**Work required**
Transcribe the data in full; each line must match exactly.

**Material provided**
----

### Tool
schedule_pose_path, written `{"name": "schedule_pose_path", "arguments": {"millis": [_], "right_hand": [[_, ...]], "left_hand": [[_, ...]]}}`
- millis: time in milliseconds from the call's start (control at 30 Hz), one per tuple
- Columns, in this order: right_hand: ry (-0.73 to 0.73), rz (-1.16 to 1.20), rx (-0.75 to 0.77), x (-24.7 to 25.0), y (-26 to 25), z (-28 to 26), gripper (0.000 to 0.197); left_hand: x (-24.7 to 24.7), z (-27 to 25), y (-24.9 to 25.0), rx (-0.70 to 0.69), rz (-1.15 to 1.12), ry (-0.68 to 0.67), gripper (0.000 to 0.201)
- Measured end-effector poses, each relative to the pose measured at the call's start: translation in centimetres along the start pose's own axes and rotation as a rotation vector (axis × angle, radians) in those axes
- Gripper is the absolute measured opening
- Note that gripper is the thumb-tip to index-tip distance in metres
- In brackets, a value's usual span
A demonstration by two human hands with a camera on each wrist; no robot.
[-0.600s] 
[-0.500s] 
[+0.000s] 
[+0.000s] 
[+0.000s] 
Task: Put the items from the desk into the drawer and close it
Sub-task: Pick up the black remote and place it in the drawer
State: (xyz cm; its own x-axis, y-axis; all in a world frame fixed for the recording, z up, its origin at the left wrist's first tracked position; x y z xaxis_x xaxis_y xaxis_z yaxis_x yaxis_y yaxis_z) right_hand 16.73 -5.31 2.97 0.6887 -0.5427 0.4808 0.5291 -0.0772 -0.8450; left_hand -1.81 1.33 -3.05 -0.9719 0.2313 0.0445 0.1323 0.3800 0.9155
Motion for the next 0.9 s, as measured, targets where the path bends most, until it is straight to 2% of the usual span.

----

**Answer for this exercise**
### Tool
schedule_pose_path, written `{"name": "schedule_pose_path", "arguments": {"millis": [_], "right_hand": [[_, ...]], "left_hand": [[_, ...]]}}`
- millis: time in milliseconds from the call's start (control at 30 Hz), one per tuple
- Columns, in this order: right_hand: ry (-0.73 to 0.73), rz (-1.16 to 1.20), rx (-0.75 to 0.77), x (-24.7 to 25.0), y (-26 to 25), z (-28 to 26), gripper (0.000 to 0.197); left_hand: x (-24.7 to 24.7), z (-27 to 25), y (-24.9 to 25.0), rx (-0.70 to 0.69), rz (-1.15 to 1.12), ry (-0.68 to 0.67), gripper (0.000 to 0.201)
- Measured end-effector poses, each relative to the pose measured at the call's start: translation in centimetres along the start pose's own axes and rotation as a rotation vector (axis × angle, radians) in those axes
- Gripper is the absolute measured opening
- Note that gripper is the thumb-tip to index-tip distance in metres
- In brackets, a value's usual span
A demonstration by two human hands with a camera on each wrist; no robot.
[-0.600s] 
[-0.500s] 
[+0.000s] 
[+0.000s] 
[+0.000s] 
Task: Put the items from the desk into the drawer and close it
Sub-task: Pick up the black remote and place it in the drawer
State: (xyz cm; its own x-axis, y-axis; all in a world frame fixed for the recording, z up, its origin at the left wrist's first tracked position; x y z xaxis_x xaxis_y xaxis_z yaxis_x yaxis_y yaxis_z) right_hand 16.73 -5.31 2.97 0.6887 -0.5427 0.4808 0.5291 -0.0772 -0.8450; left_hand -1.81 1.33 -3.05 -0.9719 0.2313 0.0445 0.1323 0.3800 0.9155
Motion for the next 0.9 s, as measured, targets where the path bends most, until it is straight to 2% of the usual span.

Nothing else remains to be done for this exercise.